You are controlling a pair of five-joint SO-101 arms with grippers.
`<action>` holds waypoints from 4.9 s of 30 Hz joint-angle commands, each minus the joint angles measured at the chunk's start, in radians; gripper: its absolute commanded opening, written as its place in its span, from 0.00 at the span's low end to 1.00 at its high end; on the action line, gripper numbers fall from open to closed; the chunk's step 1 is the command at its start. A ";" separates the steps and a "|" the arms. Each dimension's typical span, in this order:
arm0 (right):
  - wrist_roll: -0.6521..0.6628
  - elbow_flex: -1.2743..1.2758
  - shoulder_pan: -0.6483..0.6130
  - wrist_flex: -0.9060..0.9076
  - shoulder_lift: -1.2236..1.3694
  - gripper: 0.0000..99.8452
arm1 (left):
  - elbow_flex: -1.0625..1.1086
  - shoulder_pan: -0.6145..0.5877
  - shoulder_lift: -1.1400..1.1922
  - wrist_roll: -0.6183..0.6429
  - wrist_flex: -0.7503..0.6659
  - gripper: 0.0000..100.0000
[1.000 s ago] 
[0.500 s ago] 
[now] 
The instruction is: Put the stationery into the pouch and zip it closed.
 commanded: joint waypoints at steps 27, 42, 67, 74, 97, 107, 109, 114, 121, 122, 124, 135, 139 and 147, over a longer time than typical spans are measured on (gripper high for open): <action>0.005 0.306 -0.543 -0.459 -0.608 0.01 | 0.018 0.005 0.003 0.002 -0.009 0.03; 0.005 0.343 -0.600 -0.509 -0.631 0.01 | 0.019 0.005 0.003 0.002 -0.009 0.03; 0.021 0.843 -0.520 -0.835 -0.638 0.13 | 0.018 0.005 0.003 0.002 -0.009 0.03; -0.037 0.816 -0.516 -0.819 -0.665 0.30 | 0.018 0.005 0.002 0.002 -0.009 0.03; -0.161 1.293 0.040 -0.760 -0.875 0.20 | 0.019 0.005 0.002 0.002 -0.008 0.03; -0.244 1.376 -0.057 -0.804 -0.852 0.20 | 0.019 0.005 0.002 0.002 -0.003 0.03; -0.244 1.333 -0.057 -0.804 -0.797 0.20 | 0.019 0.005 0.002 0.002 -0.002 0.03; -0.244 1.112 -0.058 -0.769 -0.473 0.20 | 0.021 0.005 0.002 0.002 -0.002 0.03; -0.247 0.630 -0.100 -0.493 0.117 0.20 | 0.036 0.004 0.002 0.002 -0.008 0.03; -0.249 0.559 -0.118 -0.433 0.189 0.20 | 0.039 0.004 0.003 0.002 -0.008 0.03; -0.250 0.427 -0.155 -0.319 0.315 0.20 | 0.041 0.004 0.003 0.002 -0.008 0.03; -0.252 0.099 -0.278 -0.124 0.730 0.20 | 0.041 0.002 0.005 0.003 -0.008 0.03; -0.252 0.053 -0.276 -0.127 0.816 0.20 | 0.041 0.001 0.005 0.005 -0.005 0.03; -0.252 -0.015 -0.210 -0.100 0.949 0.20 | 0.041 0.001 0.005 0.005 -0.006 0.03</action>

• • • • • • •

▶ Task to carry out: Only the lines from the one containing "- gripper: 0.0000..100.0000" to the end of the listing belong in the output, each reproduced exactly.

▶ Output:
  - gripper: 0.0000..100.0000
[1.000 s ago] 
[0.500 s ago] 
[now] 
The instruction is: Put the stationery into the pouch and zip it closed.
 commanded: joint waypoints at steps 27, 42, 67, 74, 97, 107, 109, 114, 121, 122, 124, 135, 139 and 147, over a longer time than typical spans are measured on (gripper high for open): <action>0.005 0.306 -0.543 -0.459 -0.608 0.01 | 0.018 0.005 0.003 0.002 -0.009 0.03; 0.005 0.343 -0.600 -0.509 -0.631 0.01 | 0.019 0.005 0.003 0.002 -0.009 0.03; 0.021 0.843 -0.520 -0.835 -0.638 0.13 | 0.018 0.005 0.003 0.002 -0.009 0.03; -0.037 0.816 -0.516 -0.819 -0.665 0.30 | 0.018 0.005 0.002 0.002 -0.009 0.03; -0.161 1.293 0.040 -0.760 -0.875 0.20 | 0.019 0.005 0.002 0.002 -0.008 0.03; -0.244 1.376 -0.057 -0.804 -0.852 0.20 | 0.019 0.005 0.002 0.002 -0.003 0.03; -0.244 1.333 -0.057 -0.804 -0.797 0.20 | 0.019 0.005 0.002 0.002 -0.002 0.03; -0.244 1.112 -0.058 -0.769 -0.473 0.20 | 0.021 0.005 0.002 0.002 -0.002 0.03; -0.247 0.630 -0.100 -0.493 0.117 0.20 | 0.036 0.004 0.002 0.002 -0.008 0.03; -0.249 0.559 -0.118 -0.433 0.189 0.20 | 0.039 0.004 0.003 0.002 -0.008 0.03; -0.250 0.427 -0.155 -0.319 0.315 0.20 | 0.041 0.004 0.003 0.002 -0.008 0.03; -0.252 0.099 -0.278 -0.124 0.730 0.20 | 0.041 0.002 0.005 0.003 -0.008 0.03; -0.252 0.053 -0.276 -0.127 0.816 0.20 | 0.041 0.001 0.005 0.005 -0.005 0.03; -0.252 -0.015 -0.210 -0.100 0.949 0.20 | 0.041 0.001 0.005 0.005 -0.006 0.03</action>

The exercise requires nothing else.